DAVID TENNANT: Well, at the time I was sort of panicking, thinking, you know, _I_ know that Michael and I talked about, planned this, sort of, but they have absolutely no reason to believe me when I say that. That just sounds like the worst, the most unimaginative kind of excuse, doesn’t it? But of course I didn’t have anything else I could say, so I did say that.

HOST: Couldn’t they just check with Michael Sheen if you were telling the truth?

DAVID TENNANT: Of course, yes, and obviously that’s what they did do. But of course I was a bit worried about that, too, like they might think I’d just talked him into covering for me, or something. So, yeah, I was really worrying, thinking maybe I should avoid talking to him at all so it doesn’t look like we’re getting our stories straight?

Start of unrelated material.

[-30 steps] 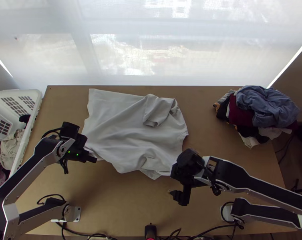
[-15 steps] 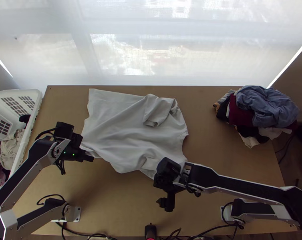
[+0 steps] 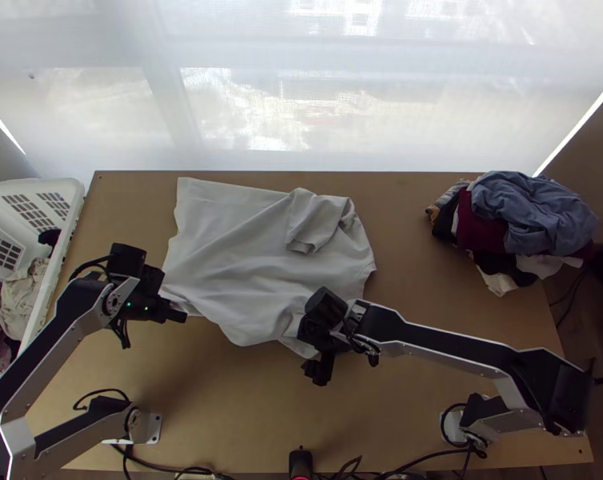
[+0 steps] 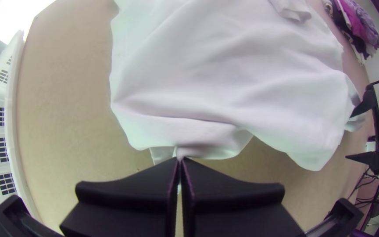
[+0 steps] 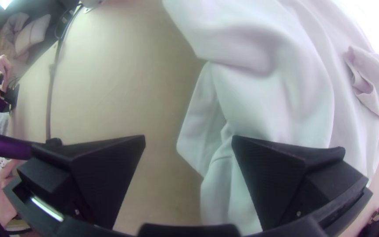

HOST: (raising his eyebrows) You didn’t let him know at all that this was happening?

DAVID TENNANT: Oh no, I did. Not because I thought it would be fine, or the right idea or anything, but just because I really didn’t want to be alone in this.

HOST: And did that end up being a problem?

DAVID TENNANT: No, not at all. You have to understand, at least eighty percent of the, the drama here was only happening in my head. Not in reality. In the end they just talked to Michael, and he told them that yeah, we planned the thing, the kiss, and they believed him. So we kind of looked like prats, but other than that, everything was fine.

HOST: They didn’t make you sit through a seminar on harassment in the workplace or anything like that?

DAVID TENNANT: No, no, everyone was very decent about it. More than decent, they even apologized to us, which we really didn’t deserve.

HOST: And that was the end of it for you?

DAVID TENNANT: Well, the end of me worrying about getting fired, thank goodness.

HOST: But?

DAVID TENNANT: How much time have we got left?

HOST: Oh, this is all going in the extended version online. We definitely have a few more minutes we need to fill there. So you can keep talking, or I can start asking you what it was like playing Doctor Who.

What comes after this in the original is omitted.